I reconnected with the work of Didier William who has shifted his paintings of figures who are meant to evade the colonizer’s gaze into more colorful versions that are now clothed against a floral background. These innovation make his figures seem to be part of a narrative that William is weaving over the course of an entire corpus of paintings. I was glad to again see Michael Rakowitz’s project of restaging the works lost within “Room H” located in the Northwest Palace of the ancient Assyrian city of Nimrud. It’s such powerfully evocative work that I could see the work throughout my life, like a favored novel I can return to from time to time. I had wanted to write about Bony Ramirez’s strangely surreal portraits at Thierry Goldberg gallery. His figures with their distorted, elongated, and flattened limbs are a unique visual style for exploring the ways of being a human. I had felt similarly about seeing Arghavan Khosravi’s recent show at Rachel Uffner gallery. Khosravi has a way with using shaped panels and wood cutouts to add dimension and intrigue to her painted images that suggest a narrative I can only get bits and pieces of. And Hana Yilma Godine’s previous show at Fridman gallery I found ethereally beautiful and I had wanted to spend more time with her paintings.
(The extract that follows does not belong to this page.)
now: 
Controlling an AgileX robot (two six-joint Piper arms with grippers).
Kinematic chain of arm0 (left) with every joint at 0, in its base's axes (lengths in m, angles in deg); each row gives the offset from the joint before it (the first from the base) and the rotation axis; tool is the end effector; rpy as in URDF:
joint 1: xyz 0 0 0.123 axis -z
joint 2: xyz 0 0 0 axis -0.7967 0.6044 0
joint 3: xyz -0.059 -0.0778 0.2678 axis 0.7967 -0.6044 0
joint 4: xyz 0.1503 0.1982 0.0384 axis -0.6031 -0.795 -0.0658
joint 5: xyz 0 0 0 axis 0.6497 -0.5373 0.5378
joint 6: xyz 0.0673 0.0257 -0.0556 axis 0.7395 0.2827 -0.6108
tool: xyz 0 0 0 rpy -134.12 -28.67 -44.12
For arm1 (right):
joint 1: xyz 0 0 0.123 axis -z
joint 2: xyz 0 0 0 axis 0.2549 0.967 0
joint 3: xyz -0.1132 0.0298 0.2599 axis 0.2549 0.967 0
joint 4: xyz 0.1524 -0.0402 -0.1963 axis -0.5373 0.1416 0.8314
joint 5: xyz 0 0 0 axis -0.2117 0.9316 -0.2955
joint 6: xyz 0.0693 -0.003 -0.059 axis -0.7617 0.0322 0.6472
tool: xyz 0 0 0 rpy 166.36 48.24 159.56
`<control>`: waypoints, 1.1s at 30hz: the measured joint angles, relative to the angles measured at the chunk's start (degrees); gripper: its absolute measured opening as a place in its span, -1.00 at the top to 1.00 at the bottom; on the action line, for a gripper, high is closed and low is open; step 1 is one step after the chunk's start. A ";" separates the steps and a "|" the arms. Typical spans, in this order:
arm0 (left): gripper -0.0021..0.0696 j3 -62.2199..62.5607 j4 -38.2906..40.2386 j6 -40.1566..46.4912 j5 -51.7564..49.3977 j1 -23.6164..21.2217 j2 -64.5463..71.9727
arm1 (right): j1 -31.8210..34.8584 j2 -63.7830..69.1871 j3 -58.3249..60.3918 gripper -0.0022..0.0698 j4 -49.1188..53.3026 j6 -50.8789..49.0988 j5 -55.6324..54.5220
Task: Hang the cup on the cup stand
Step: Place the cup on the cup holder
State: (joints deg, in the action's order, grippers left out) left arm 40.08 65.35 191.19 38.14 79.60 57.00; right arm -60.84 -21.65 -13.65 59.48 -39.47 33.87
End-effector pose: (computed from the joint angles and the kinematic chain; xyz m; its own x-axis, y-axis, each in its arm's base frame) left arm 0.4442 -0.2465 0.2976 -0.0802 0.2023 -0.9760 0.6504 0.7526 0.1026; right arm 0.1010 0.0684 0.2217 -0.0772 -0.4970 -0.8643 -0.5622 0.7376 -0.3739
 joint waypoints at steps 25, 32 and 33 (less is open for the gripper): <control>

I also was introduced to new artists. Adrienne Elise Tarver’s work was displayed by Ivy Jones, the director of Welancora gallery, a space I’ve visited a few times in the previous years because they have consistently strong shows. Frankly they deserve more attention than the gallery gets. Tarver’s textile work is mainly colorful portraits of women that gorgeously intricate and move toward the mystical. Housing gallery showed some lovely heavily stylized portraiture paintings by Nathaniel Oliver that meld figure and ground. For the galleries outside the United States, I was pleasantly surprised by Kwesi Botchway’s work at Gallery 1957 in Accra, Ghana. His portraits of Black people all with mottled obsidian skin tones and a bright pink lower lip are sumptuous visual meals. And lastly the portrait “Suspect #5” (2021) by Ludovic Nkoth, at the booth for Luce gallery in Turin, Italy, made me pause, then stop and marvel at his facility with paint. The face is all swirls and textured surfaces that yet cohere into a person.
Before the fair I had exchanged Twitter messages with a colleague who said she was confused about the people who had made vocal protestations about the need to change the art scene in the wake of the global pandemic and the issues that it brought to the surface (the environmental crises, the hegemony of the one percent, the systemic devaluation of Black lives) and then live-reported their art fair experiences. I understand the confusion, how art fairs always seem to privilege and fete consumptive behavior. But they do more than that for me. They give me an opportunity to reconnect, to revisit, to see an artist’s work and share the brilliance of my community, saying to the reader, “Look at what they’ve done. Isn’t this marvelous?”
The Armory Show continues through September 12 at the Javits Center (429 Eleventh Avenue, Hell’s Kitchen, Manhattan).